Ou, pelo contrário, deve o Estado transformar-se em mero regulador ou financiador/pagador, com prestações de saúde AO público, produzidas pelo sector privado (tendencialmente Estado Regulador/ Garantia)?
Na prática, parecem ser estas as duas diferentes visões que enformam as propostas de Lei de Bases da Saúde que estão em discussão na Assembleia da República, as mesmas duas visões que justificam a convergência entre as esquerdas, em oposição às cópias serigrafadas apresentadas pela área da direita.
De um lado encontram-se os defensores do SNS, assumindo a primazia da produção pública para concretizar o direito à protecção da saúde e, do outro lado, aqueles que pretendem uma (ainda) maior participação do sector privado no denominado “sistema de saúde”, quer através da produção, quer da gestão, animados pela óptica do “consumo” de cuidados comprados, quer pelas pessoas individualmente, quer pelo Estado, ao abrigo do conceito económico de “provisão pública”.
À área da direita interessa um Estado vazio de autonomia para o exercício das suas funções sociais. Pretendem um Estado garantidor do sector privado “a fim de voltarem ao velho sistema de fazer das doenças do povo a fortuna de meia dúzia de privilegiados.”[3]
O SNS é, no presente, um dos poucos pilares que restam do “Estado Social” que durante décadas foi a bandeira justificativa da Social Democracia. Hesitar na defesa de um serviço de cuidados de saúde de qualidade e para todos, necessariamente assegurado pelo sector público, é abrir mão de um dos poucos referenciais ainda justificativos desse modelo socio-económico-político que as forças económicas neoliberais querem destruir e as forças sociais neo-fascistas pretendem cavalgar.
Começa a tornar-se visível que, subterraneamente ao debate sobre a nova Lei de Bases da Saúde, tentam impor-se correntes ideológicas contrárias à organização económico-social adotada aquando do amplo consenso nacional que esteve na génese da democracia Portuguesa. A maioria social inequívoca que, de facto, afirmou e definiu o Regime atual.
- O Regime que rejeitou a “evolução na continuidade”;
- O Regime que efectivou os direitos, liberdades e garantias individuais a par com os direitos colectivos e sociais;
- O Regime que estabeleceu os serviços públicos de protecção social: a segurança social, a escola pública e o SNS.
O Presidente da República pediu uma “lei de regime”. Essa lei é necessariamente aquela que defenderá e promoverá o SNS de acordo com as suas características identitárias. O SNS exclusivamente público, financiado pelo Orçamento Geral do Estado, com profissionais dedicados devidamente enquadrados em carreiras, com infraestruturas próprias, que assume a coesão organizacional e a coerência territorial, de acesso universal, geral e gratuito.
O Presidente da República enganou-se quando afirmou que vetaria uma futura Lei de Bases da Saúde que fosse apenas o “triunfo de uma conjuntura”. Enganou-se pois a soberania é popular e o povo Português não mudou, nem de coração, nem de alma.
À sociedade portuguesa não serve um SNS abastardado.
É por isso que a nova Lei de Bases reflectirá e promoverá (ou não) a Saúde do Regime.

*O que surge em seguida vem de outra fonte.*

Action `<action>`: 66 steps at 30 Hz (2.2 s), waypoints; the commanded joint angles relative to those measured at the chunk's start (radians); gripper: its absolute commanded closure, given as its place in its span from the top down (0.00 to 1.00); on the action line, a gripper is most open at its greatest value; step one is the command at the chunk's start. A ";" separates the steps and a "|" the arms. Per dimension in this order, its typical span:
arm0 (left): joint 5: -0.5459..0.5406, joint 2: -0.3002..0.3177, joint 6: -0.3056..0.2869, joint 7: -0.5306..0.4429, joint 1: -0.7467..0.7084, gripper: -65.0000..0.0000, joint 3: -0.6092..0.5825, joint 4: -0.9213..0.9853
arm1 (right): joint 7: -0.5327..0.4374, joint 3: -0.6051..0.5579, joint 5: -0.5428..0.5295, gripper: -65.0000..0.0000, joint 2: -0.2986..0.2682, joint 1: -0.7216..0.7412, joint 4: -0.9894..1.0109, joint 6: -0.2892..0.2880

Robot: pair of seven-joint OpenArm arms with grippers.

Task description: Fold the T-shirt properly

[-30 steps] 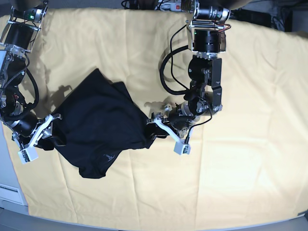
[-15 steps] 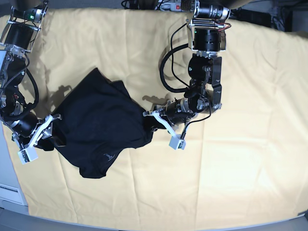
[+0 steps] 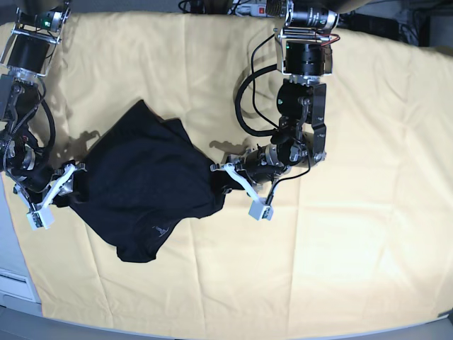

E este debate que é hoje indispensável havemos todos de querer continuá-lo pois como disse Arnaut em 1979:
(…) O debate neste Plenário está a terminar. Mas não se pense que a discussão ficará encerrada ou se esgotará com a aprovação e publicação da lei. Continuaremos a discutir o Serviço Nacional de Saúde, porque discuti-lo é a melhor forma de o assumir, de o defender, de o aperfeiçoar. Este é mais um passo na arrancada irreversível, mas não é ainda a meta. Aprovada a lei, é preciso regulamentá-la e aplicá-la. Transformar a esperança num fruto fraternalmente colectivo. Sabemos que os inimigos do Serviço Nacional de Saúde não vão desarmar e continuarão a levantar-lhe muitas dificuldades e emboscadas. As dificuldades que os privilegiados sempre levantam ao progresso social à liberdade (…)”[1].
[1] Diário da Assembleia da República (1979), I Série, N.60, pág 2134.
[2] Interview for Sunday Times “Mrs Thatcher: the first two years”, 1981.
[3] Diário da Assembleia da República (1979), I Série, N.60, pág 2117.